### Your assignment
Pick out each line below containing "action".

### Data listing
........
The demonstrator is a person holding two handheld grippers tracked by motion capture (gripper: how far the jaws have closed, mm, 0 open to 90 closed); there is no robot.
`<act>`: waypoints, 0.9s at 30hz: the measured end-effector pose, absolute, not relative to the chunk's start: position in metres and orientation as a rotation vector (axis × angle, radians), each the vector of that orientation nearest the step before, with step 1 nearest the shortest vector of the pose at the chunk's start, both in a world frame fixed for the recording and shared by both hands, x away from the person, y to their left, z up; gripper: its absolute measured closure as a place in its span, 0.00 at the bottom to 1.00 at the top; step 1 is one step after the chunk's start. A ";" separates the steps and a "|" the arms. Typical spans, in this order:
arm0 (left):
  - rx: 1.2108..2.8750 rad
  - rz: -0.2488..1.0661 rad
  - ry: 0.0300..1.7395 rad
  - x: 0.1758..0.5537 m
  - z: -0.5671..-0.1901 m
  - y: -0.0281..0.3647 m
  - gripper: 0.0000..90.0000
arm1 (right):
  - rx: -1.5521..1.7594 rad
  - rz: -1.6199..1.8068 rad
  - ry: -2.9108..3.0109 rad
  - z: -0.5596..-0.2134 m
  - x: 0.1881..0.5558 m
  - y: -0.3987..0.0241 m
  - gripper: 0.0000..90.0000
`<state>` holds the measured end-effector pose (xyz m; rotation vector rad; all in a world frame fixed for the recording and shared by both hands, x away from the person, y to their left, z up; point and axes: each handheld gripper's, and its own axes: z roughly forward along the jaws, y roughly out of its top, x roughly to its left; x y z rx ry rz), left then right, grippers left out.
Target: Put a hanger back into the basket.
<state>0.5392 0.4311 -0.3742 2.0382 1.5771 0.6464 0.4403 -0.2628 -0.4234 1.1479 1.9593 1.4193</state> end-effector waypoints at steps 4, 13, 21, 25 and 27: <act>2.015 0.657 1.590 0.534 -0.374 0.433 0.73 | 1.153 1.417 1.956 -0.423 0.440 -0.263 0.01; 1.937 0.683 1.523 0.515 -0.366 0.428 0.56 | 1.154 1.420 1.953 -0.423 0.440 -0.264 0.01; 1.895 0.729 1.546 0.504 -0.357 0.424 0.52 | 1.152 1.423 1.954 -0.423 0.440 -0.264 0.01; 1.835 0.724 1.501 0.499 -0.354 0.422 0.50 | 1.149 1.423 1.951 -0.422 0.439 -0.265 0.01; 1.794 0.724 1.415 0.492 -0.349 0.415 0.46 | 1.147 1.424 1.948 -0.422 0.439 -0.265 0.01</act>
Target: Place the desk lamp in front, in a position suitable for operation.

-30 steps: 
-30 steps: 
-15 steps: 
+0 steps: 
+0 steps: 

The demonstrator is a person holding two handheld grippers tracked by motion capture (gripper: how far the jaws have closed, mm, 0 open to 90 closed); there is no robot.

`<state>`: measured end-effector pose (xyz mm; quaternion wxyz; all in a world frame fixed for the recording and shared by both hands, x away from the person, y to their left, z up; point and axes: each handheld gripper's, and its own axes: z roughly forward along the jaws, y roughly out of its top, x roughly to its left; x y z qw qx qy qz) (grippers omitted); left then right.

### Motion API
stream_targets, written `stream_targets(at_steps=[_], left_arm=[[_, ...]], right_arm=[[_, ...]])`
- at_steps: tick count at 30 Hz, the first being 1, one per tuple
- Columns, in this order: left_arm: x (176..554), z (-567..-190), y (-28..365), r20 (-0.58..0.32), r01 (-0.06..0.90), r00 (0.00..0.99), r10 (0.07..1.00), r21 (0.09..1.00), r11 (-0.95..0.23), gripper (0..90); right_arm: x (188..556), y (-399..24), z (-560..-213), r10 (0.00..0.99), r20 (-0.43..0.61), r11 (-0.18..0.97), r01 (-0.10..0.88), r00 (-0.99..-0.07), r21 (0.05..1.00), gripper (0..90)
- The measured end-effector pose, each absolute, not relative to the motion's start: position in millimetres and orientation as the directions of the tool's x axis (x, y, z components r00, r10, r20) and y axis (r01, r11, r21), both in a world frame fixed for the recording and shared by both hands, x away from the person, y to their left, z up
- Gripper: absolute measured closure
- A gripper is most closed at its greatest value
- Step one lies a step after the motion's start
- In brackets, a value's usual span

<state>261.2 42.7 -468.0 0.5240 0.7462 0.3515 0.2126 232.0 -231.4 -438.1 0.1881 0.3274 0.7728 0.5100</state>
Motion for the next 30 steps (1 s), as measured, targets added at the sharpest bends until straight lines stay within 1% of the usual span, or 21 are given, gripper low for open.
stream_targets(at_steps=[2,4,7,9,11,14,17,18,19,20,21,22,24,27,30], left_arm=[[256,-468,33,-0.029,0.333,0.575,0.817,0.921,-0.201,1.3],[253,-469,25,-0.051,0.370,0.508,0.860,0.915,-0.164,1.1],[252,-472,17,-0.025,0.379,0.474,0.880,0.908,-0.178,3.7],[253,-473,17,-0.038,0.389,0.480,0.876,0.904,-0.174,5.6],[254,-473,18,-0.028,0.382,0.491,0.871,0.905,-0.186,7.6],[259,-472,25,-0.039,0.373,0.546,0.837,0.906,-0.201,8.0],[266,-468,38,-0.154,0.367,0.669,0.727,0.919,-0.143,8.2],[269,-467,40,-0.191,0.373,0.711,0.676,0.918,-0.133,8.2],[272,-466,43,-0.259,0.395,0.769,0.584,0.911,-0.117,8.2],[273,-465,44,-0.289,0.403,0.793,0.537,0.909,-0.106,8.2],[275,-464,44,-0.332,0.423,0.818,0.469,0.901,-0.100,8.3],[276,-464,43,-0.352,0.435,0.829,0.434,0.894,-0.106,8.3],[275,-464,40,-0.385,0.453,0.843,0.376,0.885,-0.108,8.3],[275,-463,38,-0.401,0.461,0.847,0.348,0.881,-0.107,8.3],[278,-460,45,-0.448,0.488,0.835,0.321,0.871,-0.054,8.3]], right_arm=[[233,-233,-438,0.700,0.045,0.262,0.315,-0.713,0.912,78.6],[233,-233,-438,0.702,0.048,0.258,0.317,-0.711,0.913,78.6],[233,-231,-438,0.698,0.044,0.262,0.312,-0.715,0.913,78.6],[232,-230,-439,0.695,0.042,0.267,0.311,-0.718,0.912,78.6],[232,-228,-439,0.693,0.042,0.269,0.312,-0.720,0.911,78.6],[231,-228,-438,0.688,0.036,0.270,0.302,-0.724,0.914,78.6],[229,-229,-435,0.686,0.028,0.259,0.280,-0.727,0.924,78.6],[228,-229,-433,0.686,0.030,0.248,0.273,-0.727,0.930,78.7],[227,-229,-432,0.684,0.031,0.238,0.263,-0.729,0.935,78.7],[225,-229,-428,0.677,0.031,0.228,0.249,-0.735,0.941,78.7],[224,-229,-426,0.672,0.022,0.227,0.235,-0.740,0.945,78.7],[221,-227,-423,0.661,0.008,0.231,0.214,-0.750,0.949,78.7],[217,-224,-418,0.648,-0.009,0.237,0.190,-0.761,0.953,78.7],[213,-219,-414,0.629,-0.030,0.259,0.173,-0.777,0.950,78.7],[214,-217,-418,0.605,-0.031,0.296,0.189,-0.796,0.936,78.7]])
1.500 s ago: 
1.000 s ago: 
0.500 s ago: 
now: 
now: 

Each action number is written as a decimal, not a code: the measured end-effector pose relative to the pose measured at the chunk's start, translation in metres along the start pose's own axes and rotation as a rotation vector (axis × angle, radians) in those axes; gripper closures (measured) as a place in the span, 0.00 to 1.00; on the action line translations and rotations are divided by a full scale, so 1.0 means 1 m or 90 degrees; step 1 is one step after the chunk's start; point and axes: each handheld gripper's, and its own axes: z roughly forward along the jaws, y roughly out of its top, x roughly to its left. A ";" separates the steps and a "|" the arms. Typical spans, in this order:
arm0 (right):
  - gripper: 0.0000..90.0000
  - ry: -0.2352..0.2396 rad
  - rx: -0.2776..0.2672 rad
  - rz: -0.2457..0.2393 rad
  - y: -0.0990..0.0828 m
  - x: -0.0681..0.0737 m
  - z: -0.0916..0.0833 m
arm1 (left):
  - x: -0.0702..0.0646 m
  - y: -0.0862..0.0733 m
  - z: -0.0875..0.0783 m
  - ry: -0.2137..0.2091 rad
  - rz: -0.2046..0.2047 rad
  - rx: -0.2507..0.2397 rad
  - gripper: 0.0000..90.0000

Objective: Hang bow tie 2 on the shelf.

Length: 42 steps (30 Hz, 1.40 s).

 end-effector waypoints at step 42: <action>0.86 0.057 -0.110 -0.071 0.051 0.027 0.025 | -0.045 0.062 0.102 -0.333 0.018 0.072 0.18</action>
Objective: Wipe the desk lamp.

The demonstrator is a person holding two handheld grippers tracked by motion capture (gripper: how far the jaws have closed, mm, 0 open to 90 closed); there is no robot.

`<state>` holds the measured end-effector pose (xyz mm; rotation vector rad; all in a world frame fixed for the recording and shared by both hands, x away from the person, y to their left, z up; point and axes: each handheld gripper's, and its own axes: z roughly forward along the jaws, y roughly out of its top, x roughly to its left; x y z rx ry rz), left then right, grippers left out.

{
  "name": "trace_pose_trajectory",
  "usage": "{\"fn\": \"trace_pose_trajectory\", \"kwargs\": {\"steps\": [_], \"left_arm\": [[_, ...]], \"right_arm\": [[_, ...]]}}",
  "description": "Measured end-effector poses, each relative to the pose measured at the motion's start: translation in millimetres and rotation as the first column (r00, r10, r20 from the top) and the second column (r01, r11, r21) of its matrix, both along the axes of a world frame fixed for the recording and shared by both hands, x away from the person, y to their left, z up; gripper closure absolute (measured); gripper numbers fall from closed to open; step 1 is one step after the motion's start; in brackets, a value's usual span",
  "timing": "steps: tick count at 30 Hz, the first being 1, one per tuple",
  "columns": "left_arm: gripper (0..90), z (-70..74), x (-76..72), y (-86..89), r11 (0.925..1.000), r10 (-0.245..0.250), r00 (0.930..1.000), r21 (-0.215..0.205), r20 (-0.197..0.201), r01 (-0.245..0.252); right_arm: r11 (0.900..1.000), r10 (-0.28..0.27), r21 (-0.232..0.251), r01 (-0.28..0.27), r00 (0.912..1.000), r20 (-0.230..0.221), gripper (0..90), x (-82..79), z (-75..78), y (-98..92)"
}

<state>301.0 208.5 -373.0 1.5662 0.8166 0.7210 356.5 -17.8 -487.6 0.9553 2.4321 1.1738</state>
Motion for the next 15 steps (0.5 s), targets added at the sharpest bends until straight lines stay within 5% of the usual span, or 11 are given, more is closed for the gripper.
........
### Written solution
Each action number is written as a decimal, not a code: the measured end-effector pose relative to the pose measured at the chunk's start, translation in metres along the start pose's own axes and rotation as a rotation vector (axis × angle, radians) in those axes; gripper closures (measured) as a place in the span, 0.00 to 1.00; on the action line translations and rotations are divided by a full scale, so 1.0 means 1 m or 90 degrees; step 1 is one step after the chunk's start; point and axes: each handheld gripper's, and its own axes: z roughly forward along the jaws, y roughly out of its top, x roughly to its left. A ";" separates the steps and a "|" the arms. Typical spans, in this order:
 end-effector waypoints at step 42: <action>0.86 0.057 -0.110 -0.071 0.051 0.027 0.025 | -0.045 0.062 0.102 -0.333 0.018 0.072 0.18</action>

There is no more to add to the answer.